(Work to be completed) Report each line of the listing below that holds "dropper".

(Data provided)
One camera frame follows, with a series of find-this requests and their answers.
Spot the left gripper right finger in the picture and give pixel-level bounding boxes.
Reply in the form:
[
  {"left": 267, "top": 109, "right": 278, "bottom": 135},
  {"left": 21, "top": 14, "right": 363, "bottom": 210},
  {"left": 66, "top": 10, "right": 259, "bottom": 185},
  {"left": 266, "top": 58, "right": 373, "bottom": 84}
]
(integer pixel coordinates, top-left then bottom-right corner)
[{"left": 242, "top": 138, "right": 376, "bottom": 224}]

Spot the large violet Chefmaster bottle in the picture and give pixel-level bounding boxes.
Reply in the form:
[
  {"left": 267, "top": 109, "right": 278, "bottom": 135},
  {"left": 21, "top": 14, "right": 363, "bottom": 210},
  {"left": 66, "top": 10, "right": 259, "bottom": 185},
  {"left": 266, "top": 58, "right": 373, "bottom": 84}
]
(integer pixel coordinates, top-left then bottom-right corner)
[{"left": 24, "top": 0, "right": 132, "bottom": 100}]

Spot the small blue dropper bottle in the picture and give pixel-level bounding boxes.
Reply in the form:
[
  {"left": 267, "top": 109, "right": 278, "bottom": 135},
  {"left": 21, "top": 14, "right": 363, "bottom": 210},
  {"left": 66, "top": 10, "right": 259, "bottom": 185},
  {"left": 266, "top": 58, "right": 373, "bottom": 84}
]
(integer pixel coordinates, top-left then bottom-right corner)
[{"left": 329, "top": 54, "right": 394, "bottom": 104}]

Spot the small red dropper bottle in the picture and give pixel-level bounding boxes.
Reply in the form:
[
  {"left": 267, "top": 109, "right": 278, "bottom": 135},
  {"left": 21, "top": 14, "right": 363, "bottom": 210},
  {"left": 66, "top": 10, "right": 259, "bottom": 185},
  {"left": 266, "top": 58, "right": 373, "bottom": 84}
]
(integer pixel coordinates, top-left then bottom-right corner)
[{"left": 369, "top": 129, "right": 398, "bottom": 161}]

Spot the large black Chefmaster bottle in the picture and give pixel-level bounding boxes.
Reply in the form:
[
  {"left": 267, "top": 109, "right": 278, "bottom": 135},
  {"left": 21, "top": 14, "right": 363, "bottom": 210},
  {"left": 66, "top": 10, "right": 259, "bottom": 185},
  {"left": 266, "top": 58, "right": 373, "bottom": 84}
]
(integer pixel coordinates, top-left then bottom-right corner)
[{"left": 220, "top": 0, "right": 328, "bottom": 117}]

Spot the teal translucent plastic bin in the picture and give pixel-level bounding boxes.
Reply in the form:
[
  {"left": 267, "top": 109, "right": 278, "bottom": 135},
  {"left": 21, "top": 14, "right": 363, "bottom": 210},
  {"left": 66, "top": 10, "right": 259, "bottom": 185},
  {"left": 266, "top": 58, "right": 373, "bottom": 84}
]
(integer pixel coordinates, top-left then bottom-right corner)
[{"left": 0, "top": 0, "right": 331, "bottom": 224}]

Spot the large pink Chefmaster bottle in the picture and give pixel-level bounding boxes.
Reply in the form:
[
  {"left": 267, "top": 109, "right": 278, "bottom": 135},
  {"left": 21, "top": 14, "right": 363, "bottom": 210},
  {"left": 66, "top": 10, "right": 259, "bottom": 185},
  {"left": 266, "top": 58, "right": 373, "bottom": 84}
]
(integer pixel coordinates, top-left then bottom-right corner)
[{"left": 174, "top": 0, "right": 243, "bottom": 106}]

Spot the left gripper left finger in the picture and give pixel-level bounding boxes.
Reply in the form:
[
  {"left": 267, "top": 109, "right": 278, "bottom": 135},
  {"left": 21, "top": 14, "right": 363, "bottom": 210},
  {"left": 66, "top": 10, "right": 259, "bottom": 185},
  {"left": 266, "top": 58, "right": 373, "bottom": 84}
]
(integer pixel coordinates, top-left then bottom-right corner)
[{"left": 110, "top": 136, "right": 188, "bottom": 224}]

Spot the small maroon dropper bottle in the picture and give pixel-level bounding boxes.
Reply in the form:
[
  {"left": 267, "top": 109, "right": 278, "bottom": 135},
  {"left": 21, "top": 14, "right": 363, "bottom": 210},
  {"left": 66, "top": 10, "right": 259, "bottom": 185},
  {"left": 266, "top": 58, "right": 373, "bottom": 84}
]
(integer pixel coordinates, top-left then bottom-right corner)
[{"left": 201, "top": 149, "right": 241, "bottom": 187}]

(Exercise response)
Spot the small blue dropper bottle in the picture and give pixel-level bounding boxes.
Spot the small red dropper bottle in the picture and give pixel-level bounding boxes.
Spot the small maroon dropper bottle in the picture and give pixel-level bounding boxes.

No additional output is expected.